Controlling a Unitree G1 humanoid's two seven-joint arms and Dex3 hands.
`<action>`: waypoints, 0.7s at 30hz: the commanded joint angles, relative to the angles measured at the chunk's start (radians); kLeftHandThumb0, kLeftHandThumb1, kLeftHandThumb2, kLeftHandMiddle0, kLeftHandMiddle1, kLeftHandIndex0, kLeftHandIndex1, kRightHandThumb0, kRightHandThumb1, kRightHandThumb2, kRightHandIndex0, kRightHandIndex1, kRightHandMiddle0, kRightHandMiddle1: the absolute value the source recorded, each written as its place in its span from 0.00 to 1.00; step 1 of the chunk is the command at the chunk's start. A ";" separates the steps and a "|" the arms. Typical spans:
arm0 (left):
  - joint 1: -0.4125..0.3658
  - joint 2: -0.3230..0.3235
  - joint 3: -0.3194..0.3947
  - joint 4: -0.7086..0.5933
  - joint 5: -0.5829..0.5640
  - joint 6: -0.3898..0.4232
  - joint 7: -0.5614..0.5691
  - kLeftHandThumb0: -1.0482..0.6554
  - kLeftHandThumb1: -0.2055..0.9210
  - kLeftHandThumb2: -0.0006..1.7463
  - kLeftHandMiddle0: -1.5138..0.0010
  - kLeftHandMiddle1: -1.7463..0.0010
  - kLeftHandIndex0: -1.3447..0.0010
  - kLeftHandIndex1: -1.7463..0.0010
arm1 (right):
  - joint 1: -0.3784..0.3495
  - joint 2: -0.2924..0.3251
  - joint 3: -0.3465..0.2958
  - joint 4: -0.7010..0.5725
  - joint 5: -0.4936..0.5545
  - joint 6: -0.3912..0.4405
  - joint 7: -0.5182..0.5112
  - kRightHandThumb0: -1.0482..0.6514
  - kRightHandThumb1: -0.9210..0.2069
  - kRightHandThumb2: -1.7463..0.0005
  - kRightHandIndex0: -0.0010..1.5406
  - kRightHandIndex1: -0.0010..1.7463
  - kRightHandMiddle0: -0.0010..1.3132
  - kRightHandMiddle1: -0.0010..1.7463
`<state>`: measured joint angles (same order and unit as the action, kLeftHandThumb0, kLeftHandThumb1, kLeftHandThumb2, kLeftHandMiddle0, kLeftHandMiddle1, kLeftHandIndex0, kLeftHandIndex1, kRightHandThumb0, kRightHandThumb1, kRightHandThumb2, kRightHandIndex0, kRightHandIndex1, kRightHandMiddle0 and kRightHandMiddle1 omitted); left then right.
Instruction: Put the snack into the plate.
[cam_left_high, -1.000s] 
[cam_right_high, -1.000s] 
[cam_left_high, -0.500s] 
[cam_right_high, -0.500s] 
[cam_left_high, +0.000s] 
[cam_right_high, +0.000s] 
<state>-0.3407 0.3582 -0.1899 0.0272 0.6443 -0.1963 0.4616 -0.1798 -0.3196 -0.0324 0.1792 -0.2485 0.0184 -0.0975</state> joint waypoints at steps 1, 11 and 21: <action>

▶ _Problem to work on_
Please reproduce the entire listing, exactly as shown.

▶ _Task response_
Controlling a Unitree G1 humanoid's two seven-joint arms and Dex3 hands.
`<action>`: waypoints, 0.7s at 30hz: the commanded joint angles, relative to the angles measured at the chunk's start (radians); kLeftHandThumb0, kLeftHandThumb1, kLeftHandThumb2, kLeftHandMiddle0, kLeftHandMiddle1, kLeftHandIndex0, kLeftHandIndex1, kRightHandThumb0, kRightHandThumb1, kRightHandThumb2, kRightHandIndex0, kRightHandIndex1, kRightHandMiddle0, kRightHandMiddle1: the absolute value the source recorded, each written as its place in its span from 0.00 to 1.00; step 1 of the chunk is the command at the chunk's start. A ";" separates the steps and a "|" the arms. Typical spans:
arm0 (left):
  - joint 1: -0.4125..0.3658
  - joint 2: -0.3230..0.3235
  - joint 3: -0.3194..0.3947
  - joint 4: -0.7086..0.5933
  - joint 5: -0.5829..0.5640
  - joint 6: -0.3898..0.4232
  - joint 7: -0.5614..0.5691
  - kLeftHandThumb0: -1.0482..0.6554
  - kLeftHandThumb1: -0.2055..0.9210
  - kLeftHandThumb2: -0.0006..1.7463
  - kLeftHandMiddle0: -1.5138..0.0010
  - kLeftHandMiddle1: -1.7463..0.0010
  - kLeftHandIndex0: -1.3447..0.0010
  - kLeftHandIndex1: -1.7463..0.0010
arm1 (right):
  - joint 1: -0.3784..0.3495
  - joint 2: -0.2924..0.3251
  - joint 3: -0.3465..0.2958
  - joint 4: -0.7010..0.5725
  - joint 5: -0.4936..0.5545
  - joint 6: -0.3912..0.4405
  - joint 7: -0.5182..0.5112
  - kRightHandThumb0: -1.0482..0.6514
  - kRightHandThumb1: -0.9210..0.2069
  - kRightHandThumb2: -1.7463..0.0005
  - kRightHandIndex0: -0.0010..1.5406
  - kRightHandIndex1: -0.0010..1.7463
  - kRightHandMiddle0: -0.0010..1.3132
  - kRightHandMiddle1: -0.0010..1.7463
`<state>`: measured joint angles (same order and unit as the action, kLeftHandThumb0, kLeftHandThumb1, kLeftHandThumb2, kLeftHandMiddle0, kLeftHandMiddle1, kLeftHandIndex0, kLeftHandIndex1, kRightHandThumb0, kRightHandThumb1, kRightHandThumb2, kRightHandIndex0, kRightHandIndex1, kRightHandMiddle0 and kRightHandMiddle1 omitted); left then right.
Instruction: Put the snack into the plate.
[cam_left_high, -1.000s] 
[cam_right_high, -1.000s] 
[cam_left_high, -0.500s] 
[cam_right_high, -0.500s] 
[cam_left_high, +0.000s] 
[cam_right_high, +0.000s] 
<state>-0.3407 0.3582 -0.1899 0.0272 0.6443 -0.1963 0.4616 -0.1798 -0.3196 -0.0324 0.1792 -0.2485 0.0184 -0.0975</state> joint waypoints at steps 1, 11 and 21: <action>

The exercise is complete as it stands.